Entries taken from a collection:

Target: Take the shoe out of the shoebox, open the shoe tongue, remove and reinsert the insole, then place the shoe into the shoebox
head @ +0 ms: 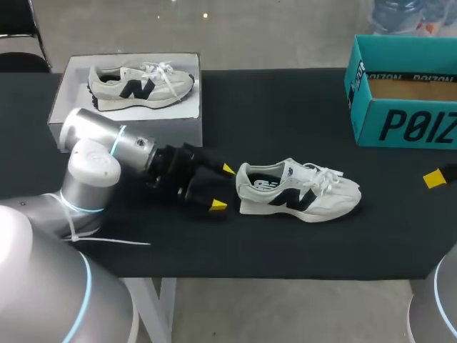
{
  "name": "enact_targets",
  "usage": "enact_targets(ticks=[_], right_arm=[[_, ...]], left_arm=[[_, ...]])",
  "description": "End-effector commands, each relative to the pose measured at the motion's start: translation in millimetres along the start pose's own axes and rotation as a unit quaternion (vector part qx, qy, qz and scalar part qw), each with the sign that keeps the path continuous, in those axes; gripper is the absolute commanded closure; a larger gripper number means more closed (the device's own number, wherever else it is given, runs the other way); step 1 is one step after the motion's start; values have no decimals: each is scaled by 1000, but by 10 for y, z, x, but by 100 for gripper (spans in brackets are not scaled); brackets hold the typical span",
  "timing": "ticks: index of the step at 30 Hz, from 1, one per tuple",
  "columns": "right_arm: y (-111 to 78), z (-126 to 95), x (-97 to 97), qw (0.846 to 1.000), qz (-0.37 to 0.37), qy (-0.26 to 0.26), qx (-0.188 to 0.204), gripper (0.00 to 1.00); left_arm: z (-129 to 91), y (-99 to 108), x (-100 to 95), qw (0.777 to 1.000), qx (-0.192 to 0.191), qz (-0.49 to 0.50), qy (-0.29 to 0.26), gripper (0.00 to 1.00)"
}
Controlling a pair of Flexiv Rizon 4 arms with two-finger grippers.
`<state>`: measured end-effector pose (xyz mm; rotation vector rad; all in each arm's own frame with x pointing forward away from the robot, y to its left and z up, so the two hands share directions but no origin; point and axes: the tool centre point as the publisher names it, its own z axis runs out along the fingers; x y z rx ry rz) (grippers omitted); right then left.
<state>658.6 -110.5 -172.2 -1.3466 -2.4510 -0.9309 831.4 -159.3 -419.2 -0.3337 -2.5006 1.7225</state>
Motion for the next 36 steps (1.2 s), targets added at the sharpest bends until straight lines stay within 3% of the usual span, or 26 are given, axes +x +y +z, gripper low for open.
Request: enact_targets(ticks=[1, 20, 36], right_arm=[[-7, 5, -2, 1000, 0, 0, 0, 0], [-7, 5, -2, 1000, 0, 0, 0, 0], [-7, 5, -2, 1000, 0, 0, 0, 0]], left_arm=[[81, 0, -69, 1000, 3, 3, 2, 0], [359, -120, -114, 1000, 5, 13, 21, 0], [521, -6, -46, 1000, -7, -6, 17, 0]])
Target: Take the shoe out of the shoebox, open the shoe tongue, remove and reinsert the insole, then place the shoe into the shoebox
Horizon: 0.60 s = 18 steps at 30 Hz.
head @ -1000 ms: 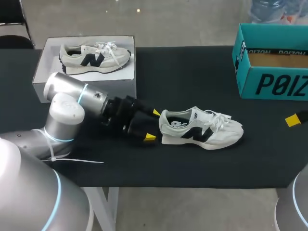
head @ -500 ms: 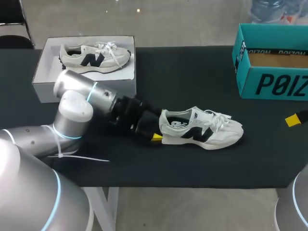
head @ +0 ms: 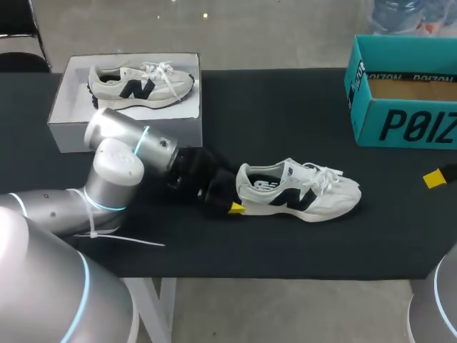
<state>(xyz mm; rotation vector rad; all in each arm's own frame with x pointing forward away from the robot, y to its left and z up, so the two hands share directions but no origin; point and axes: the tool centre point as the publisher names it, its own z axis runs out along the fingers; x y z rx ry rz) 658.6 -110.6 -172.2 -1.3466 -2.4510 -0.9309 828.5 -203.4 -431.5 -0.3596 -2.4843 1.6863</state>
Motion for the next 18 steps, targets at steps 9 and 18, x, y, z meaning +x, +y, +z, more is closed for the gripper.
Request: enact_targets(ticks=[9, 18], right_arm=[[-7, 5, -2, 1000, 0, 0, 0, 0], [-7, 5, -2, 1000, 0, 0, 0, 0]], left_arm=[[124, 42, -6, 999, -30, -25, 18, 19], [140, 58, -28, 999, -24, -40, 26, 100]])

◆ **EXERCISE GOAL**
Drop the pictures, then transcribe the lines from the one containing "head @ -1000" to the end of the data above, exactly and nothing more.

◆ **YOUR RESPONSE**
head @ -1000 ms: 
head @ -500 ms: 
head @ +0 ms: 
<state>(xyz mm; rotation vector rad; all in each arm's own frame with x pointing forward away from the robot, y to its left and z up, so the two hands share directions but no origin; point and axes: the tool centre point as the publisher names it, its own z axis runs out along the fingers; x y z rx ry rz) 658.6 -110.6 -172.2 -1.3466 -2.4510 -0.9309 828.5 -203.4 -431.5 -0.3596 -2.4843 1.6863</state>
Motion for the next 18 steps, targets at steps 9 and 18, x, y, z meaning +x, +y, +z, more is closed for the gripper.
Request: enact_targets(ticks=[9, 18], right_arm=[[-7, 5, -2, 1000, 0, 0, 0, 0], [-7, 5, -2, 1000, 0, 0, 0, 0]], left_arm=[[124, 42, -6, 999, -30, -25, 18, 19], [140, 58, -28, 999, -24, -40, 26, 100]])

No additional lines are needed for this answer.